Im ersten Schritt hat die BAK das Curriculum für die Praxisanleitung verabschiedet, das PTA pädagogisch qualifizieren soll, um PTA-Auszubildenden in den Apotheken die notwendigen beruflichen Handlungskompetenzen zu vermitteln. Außerdem wurde dafür abgestimmt, eine bundesweit einheitliche fachliche Weiterqualifizierung für PTA zu entwickeln. Die BAK soll nach dem Beschluss nun ein Curriculum erarbeiten und die Standards für diese Weiterqualifizierung setzen.

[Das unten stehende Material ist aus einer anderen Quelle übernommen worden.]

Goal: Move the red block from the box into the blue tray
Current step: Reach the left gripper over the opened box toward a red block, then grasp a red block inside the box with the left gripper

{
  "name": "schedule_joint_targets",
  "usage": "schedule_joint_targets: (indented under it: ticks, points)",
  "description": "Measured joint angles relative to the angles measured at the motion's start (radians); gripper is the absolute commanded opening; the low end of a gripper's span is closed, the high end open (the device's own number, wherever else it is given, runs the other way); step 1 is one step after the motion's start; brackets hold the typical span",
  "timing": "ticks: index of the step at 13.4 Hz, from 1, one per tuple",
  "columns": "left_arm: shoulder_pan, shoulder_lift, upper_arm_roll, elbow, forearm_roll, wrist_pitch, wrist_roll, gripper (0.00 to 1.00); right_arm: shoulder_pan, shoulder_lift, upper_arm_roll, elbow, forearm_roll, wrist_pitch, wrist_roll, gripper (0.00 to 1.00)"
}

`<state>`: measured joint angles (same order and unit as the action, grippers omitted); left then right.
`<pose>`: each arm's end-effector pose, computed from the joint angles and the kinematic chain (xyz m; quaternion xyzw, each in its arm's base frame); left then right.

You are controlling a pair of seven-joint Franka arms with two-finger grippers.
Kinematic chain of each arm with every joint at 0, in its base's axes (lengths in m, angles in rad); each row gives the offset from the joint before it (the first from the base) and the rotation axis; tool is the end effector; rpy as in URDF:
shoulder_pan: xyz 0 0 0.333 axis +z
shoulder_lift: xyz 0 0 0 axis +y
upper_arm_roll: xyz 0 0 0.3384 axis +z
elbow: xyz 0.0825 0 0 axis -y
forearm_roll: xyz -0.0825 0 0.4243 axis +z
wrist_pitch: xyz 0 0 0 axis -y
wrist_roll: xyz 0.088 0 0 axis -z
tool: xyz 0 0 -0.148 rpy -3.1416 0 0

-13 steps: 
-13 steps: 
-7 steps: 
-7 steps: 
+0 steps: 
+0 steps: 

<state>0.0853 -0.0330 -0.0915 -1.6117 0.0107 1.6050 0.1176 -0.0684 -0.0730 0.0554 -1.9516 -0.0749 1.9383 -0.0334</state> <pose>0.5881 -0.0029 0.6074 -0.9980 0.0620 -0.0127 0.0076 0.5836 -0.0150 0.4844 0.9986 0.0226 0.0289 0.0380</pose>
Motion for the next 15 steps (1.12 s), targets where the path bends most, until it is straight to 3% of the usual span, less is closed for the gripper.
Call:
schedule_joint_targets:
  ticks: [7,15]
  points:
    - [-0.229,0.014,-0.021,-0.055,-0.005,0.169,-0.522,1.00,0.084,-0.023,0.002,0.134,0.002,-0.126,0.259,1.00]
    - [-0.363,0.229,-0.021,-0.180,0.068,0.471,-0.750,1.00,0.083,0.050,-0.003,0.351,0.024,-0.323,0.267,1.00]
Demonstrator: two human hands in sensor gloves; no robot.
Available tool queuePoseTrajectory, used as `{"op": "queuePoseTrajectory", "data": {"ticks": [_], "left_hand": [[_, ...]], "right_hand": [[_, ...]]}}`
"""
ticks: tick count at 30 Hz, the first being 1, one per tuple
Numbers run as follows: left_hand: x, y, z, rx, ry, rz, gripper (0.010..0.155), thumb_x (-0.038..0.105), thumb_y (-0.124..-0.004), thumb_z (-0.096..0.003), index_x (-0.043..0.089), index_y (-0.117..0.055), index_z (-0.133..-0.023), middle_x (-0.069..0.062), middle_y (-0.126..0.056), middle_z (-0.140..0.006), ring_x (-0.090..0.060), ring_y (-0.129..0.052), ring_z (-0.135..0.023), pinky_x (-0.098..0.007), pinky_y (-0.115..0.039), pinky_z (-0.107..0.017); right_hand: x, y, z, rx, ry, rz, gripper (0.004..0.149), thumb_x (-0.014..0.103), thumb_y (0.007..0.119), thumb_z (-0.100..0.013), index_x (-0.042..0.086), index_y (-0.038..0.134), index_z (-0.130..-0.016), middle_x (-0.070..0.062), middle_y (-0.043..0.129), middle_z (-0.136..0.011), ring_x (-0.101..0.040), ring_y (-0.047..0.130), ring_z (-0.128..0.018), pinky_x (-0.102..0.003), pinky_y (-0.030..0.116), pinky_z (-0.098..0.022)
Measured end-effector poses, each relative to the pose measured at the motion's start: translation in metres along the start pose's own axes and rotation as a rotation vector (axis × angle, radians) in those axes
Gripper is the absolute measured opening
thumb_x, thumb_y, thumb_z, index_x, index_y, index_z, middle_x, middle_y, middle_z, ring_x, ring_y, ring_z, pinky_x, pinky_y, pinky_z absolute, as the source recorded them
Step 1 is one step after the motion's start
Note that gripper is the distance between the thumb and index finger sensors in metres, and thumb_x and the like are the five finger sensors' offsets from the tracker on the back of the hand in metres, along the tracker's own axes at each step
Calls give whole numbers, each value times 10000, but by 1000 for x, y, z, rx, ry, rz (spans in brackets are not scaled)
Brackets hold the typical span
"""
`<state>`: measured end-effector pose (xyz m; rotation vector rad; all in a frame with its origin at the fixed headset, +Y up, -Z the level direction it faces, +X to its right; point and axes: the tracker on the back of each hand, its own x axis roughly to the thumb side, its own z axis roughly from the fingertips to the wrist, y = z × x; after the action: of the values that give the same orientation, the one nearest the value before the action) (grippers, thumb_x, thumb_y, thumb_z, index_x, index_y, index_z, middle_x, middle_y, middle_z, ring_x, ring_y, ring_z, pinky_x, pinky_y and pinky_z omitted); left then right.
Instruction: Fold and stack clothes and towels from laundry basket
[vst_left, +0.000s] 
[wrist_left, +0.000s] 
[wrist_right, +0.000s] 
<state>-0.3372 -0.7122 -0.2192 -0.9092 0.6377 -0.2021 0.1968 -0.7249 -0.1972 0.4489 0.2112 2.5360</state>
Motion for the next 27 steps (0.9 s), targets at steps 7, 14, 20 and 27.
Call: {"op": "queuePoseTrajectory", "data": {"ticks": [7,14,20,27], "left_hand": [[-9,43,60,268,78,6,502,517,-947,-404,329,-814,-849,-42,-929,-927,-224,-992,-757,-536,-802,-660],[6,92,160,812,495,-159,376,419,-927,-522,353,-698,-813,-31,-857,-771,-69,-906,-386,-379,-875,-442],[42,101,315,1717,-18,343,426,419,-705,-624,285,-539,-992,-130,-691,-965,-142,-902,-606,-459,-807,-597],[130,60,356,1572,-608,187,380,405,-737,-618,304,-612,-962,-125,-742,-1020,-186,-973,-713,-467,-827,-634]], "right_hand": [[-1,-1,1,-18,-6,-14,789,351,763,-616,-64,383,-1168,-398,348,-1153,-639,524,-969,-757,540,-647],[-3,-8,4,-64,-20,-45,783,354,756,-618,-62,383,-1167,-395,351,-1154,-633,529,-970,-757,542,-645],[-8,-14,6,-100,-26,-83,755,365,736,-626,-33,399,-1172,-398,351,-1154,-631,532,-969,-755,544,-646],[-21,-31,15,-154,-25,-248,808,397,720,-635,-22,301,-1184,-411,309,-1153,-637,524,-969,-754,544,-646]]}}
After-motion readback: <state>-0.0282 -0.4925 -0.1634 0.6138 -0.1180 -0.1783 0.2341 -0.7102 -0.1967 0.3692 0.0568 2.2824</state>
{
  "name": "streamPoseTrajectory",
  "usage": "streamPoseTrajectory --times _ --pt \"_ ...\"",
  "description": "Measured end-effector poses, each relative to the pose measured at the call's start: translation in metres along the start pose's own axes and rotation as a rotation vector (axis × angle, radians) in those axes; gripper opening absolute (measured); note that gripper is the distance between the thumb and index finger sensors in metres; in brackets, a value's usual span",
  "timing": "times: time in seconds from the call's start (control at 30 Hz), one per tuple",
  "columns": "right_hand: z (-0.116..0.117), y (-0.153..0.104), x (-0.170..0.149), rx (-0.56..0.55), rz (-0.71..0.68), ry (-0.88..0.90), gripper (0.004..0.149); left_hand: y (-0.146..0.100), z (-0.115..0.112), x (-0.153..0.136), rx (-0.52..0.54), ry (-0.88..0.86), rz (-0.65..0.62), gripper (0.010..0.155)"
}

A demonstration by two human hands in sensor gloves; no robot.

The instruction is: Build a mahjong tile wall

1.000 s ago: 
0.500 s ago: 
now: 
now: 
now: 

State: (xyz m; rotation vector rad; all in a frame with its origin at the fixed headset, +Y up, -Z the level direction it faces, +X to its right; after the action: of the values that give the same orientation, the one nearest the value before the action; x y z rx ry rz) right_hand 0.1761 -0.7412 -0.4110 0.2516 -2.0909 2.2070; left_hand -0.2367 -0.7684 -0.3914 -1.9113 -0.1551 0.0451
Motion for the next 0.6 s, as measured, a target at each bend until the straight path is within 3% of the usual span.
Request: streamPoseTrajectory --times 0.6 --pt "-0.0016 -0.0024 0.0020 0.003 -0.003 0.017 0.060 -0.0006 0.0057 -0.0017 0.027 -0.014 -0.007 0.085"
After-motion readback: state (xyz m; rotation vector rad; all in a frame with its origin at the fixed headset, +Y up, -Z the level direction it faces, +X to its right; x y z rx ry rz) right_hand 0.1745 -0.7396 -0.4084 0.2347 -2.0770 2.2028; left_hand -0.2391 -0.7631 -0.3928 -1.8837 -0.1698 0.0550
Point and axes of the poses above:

„Wir haben eine Grundsatzentscheidung getroffen“, so BAK-Präsident Dr. Armin Hoffmann. „PTA sind wertvolle Mitarbeitende in den Apotheken. Wir möchten ihnen Möglichkeiten zur beruflichen Weiterentwicklung – verbunden mit einem klar definiertem Kompetenzprofil – in der öffentlichen Apotheke geben. Das stärkt einerseits die Attraktivität des Berufes und fördert andererseits die öffentlichen Apotheken dabei, ihr Dienstleistungsangebot noch stärker auszubauen.“
Die Weiterqualifizierung von PTA ist keine originäre Aufgabe der Apothekerkammern. Deshalb würden Umsetzungsmöglichkeiten in den Ländern unter Berücksichtigung der rechtlichen Rahmenbedingungen, insbesondere der Heilberufs- und Kammergesetze der Länder, und auch unter Einbezug Dritter noch ausgelotet. Erste Eckpunkte der Weiterqualifizierung wurden bereits im März 2026 mit dem BVpta in dem Papier „PTA stärken – Weiterqualifizierung ja, Vertretung nein“ abgestimmt.